Ha! You said bear! Sorry. thanks for taking the time to do a review. As far as sharpening, I set the bevel, and sharpen to a point arm hair is easily removed. Thats it! After talking to a lot of customers early on, they advised me sharp enough was good enough, as everybody sharpens to suit their style.


----------



## ejd53 (Feb 12, 2012)

Thank you Pierre. At this point in my development as a knife knut, it is plenty sharp for me. As I start sharpening, perhaps it will change, but coming from what I used before, the differences are astronomical.


----------



## mc2442 (Feb 12, 2012)

Congrats! Looks like you have yourself a winner there.


----------



## kalaeb (Feb 12, 2012)

Beautiful. Copper and ironwood go together like penut butter and jelly.


----------



## Deckhand (Feb 12, 2012)

Wow that is a great knife from a great knife maker. Very nice!


----------



## Johnny.B.Good (Feb 12, 2012)

Stunning. Nice review too.

Enjoy the knife...

Oh, and nice work Pierre.


----------



## mr drinky (Feb 12, 2012)

I feel like a knuckle as I have never done a proper review of my Pierre knives, but I have one of his petties and it was seriously the most used knife in the house all summer. In fact I can say without hesitation that the knives Pierre made for me are the most used knives in my house. I take at least one of them out 2-3 times per day.

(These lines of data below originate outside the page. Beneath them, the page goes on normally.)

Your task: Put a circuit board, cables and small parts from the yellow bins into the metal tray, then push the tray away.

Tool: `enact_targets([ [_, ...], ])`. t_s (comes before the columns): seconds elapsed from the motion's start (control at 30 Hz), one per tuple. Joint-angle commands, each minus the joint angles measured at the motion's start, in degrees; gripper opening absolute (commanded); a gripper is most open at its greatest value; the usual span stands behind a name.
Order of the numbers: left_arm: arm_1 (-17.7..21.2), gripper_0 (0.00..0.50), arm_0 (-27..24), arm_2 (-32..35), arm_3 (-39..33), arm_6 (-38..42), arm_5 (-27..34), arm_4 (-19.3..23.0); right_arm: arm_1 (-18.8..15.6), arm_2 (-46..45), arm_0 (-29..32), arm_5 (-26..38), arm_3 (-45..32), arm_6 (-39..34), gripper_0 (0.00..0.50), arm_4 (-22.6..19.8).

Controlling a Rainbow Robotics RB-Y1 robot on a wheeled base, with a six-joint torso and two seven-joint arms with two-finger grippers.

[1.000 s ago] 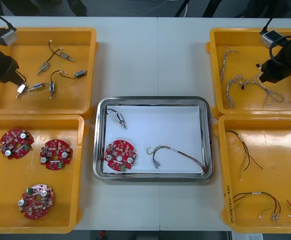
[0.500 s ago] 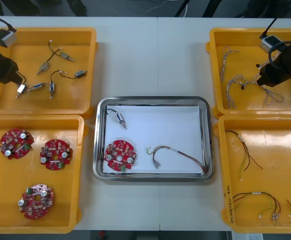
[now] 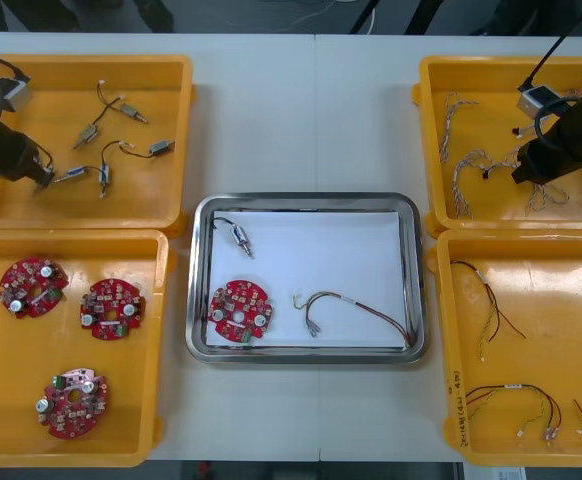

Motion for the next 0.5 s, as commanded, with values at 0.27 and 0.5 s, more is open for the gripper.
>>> enact_targets([
  [0.27,-3.1,0.500,-2.7,-2.6,3.0,-5.8,-4.0,-1.0,-2.0,-0.7,-2.6,-3.6,-0.4,3.2,0.500,-0.9],
  [0.5,-3.4,0.500,-2.6,-5.0,3.8,-5.8,-6.3,-1.0,-2.0,-0.7,-2.7,-6.6,3.7,3.9,0.500,-2.7],
])
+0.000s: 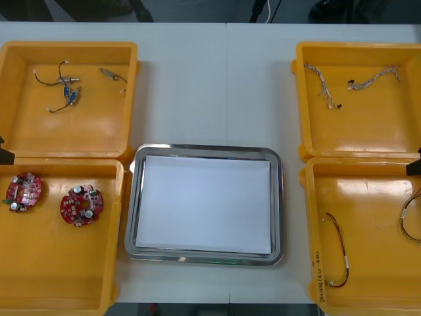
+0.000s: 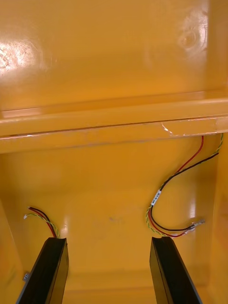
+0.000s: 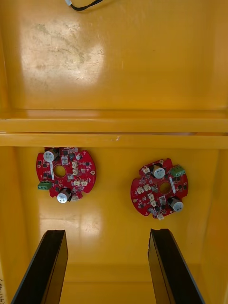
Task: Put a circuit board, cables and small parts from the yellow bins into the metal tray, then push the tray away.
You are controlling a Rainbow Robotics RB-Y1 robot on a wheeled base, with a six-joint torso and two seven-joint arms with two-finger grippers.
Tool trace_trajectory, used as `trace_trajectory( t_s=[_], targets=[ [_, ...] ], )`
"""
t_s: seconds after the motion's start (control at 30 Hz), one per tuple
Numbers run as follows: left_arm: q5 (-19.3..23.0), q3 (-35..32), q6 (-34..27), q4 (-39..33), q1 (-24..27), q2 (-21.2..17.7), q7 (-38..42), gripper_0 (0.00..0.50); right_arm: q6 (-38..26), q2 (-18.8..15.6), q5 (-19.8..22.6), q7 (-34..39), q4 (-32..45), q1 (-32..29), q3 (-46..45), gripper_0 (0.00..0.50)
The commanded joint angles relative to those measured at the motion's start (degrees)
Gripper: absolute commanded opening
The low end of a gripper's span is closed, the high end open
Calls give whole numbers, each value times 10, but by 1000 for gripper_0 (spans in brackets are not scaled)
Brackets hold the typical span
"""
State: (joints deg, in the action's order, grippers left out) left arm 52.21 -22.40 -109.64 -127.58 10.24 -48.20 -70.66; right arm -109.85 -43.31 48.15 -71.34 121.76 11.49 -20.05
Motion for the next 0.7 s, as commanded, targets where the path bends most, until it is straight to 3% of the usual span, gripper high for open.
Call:
trace_trajectory(
  t_s=[0.03, 0.7],
  targets=[
    [4, -5, -4, -16, -8, 4, -47, 500, -2, -24, 1, 0, 10, -8, -18, 500],
    [4, -5, -4, -16, -8, 4, -47, 500, -2, -24, 1, 0, 10, -8, -18, 500]
  ],
)
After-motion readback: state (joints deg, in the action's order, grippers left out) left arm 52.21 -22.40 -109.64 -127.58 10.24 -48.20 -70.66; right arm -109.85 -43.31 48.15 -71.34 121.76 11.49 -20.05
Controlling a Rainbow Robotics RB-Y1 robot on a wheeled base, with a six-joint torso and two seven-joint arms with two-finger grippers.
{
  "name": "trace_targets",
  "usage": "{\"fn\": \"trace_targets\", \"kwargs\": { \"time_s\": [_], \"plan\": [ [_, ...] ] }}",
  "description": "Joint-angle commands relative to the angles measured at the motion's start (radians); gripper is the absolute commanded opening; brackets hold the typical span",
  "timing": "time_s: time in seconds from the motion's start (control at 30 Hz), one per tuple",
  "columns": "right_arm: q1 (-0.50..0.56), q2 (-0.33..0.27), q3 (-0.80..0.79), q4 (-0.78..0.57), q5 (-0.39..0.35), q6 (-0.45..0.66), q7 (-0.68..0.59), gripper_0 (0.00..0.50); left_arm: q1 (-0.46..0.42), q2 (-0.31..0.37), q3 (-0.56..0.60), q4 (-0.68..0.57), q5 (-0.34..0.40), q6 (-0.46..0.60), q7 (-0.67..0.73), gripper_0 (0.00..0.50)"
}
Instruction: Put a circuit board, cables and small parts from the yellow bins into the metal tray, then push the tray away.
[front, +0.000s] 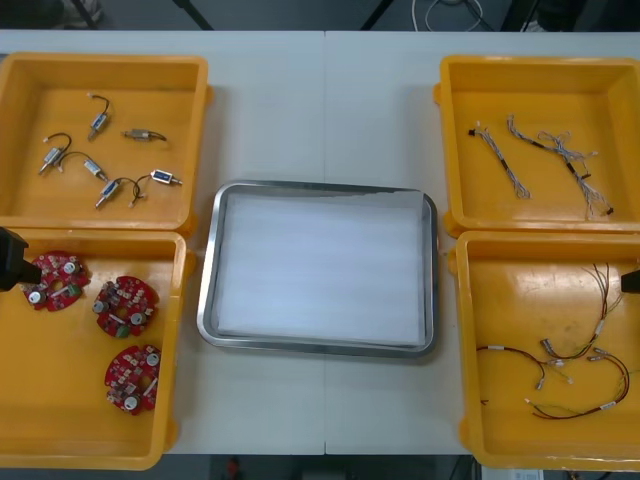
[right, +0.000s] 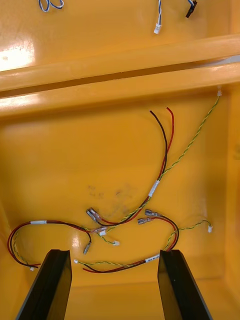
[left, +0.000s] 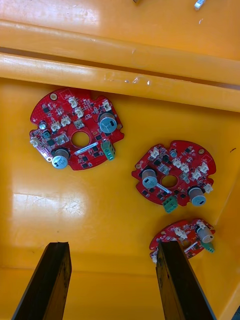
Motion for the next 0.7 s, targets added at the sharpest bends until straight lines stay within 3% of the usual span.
{"fn": "trace_targets", "kwargs": {
  "time_s": [0.03, 0.7],
  "plan": [
    [-0.001, -0.037, 0.008, -0.028, -0.008, 0.003, -0.004, 0.500, 0.017, 0.037, 0.025, -0.028, 0.007, 0.006, -0.106, 0.500],
    [-0.001, -0.037, 0.008, -0.028, -0.008, 0.003, -0.004, 0.500, 0.017, 0.037, 0.025, -0.028, 0.007, 0.006, -0.106, 0.500]
  ]
}}
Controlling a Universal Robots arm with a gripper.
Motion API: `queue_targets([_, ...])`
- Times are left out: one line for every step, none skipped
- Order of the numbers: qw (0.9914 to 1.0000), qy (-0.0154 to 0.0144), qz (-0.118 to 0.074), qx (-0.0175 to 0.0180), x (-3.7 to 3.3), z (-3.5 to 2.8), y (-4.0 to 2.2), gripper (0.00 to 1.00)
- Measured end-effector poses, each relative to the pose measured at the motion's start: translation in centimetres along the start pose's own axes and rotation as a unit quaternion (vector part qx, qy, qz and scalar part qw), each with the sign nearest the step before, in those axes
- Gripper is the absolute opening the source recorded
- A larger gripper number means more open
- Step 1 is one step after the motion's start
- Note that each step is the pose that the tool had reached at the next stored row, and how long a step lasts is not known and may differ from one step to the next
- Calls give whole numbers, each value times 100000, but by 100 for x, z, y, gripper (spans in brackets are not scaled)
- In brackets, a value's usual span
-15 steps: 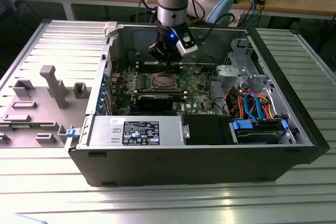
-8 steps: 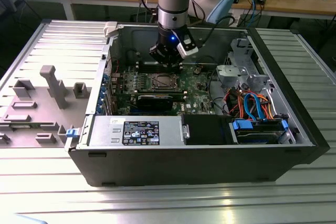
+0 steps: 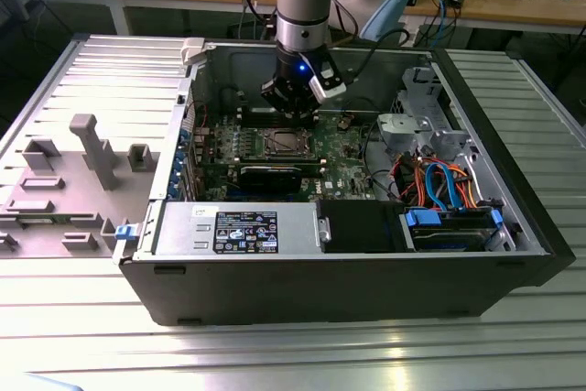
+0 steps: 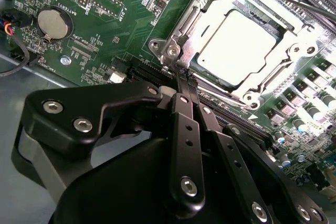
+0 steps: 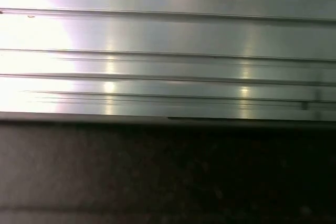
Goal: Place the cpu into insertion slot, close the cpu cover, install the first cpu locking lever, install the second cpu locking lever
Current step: 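Install the first cpu locking lever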
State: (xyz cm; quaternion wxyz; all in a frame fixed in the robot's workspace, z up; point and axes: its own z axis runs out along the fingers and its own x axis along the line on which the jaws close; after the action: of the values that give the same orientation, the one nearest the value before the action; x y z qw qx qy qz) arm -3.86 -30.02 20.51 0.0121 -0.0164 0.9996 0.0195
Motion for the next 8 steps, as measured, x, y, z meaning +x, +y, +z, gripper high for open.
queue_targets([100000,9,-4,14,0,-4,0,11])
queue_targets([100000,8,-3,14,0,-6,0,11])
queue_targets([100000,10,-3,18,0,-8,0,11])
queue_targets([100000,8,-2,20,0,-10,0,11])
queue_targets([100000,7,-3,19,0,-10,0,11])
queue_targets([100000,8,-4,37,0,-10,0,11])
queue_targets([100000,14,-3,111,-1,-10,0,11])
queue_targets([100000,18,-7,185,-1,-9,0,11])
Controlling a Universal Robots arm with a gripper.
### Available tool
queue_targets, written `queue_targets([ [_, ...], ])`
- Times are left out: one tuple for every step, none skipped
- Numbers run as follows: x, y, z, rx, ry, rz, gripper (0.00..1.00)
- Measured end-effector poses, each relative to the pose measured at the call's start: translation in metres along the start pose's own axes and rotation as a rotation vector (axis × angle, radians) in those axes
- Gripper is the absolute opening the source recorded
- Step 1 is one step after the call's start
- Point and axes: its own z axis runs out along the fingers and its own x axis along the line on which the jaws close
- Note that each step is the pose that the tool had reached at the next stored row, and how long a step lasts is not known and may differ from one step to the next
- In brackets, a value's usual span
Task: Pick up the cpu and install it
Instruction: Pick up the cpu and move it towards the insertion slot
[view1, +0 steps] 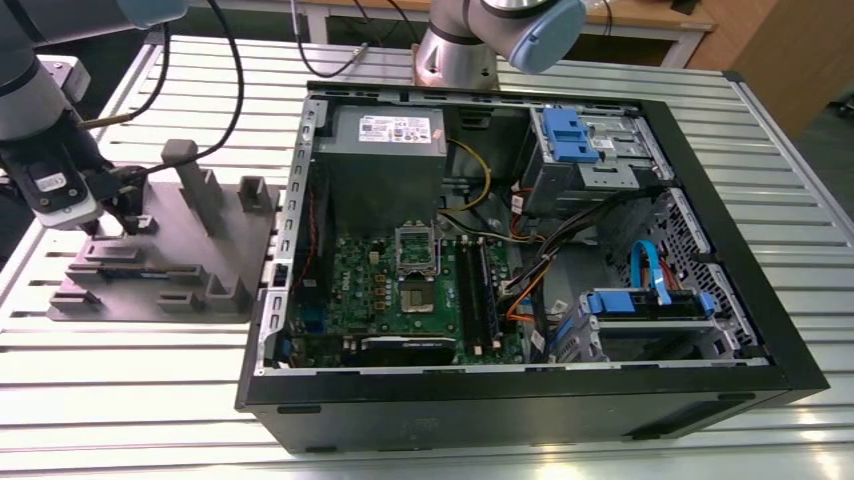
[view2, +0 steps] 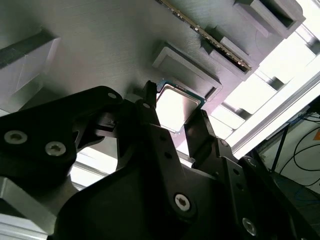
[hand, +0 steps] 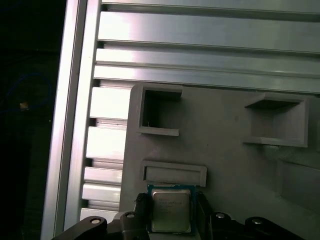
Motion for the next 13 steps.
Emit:
queue_targets([
  [0.0,0.0,-0.0001,0.0001,0.0001,0.0,0.47],
  [0.0,0.0,-0.0001,0.0001,0.0002,0.0,0.47],
  [0.0,0.0,-0.0002,0.0002,0.0003,0.0,0.47],
  [0.0001,0.0,-0.0002,0.0002,0.0003,0.0,0.47],
  [0.0,0.0,-0.0002,0.0001,0.0003,0.0,0.47],
  [0.0,0.0,-0.0002,0.0002,0.0003,0.0,0.47],
  [0.0,0.0,-0.0003,0.0002,0.0003,0.0,0.47],
  [0.0001,0.0,-0.0005,0.0002,0.0004,0.0,0.47],
  [0.0001,0.0,-0.0007,0.0002,0.0004,0.0,0.47],
  [0.0001,0.0,-0.0009,0.0002,0.0004,0.0,0.47],
  [0.0001,0.0001,-0.0013,0.0002,0.0004,0.0,0.47],
  [0.0001,0.0001,-0.0015,0.0002,0.0003,0.0,0.47],
  [0.0001,0.0001,-0.0017,0.0002,0.0003,0.0,0.47],
])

And btw, the three knives in Pierre's avatar are the ones I own 

Great knife you got there, and thanks for the write up.

k.


----------



## Lefty (Feb 12, 2012)

I'm guessing the edge just needs a touch of refinement. My Rodrigue blows through everything, with absolute ease. It's my best all around knife, by far. So much so that my next blade will be a Rodrigue and then i'm hitting the pause button for a while. I honestly think between my two Rodrigues (at that point) and a decent parer, I won't even need any new knives for a long while.
If I were you, I'd send your petty to Eamon to tune up. He sharpened mine a while back and I haven't even needed to strop it since (it's likely my most used knife).
Thanks for the review. It's always great to read what people have to 'say' about the great toys that are out there.


----------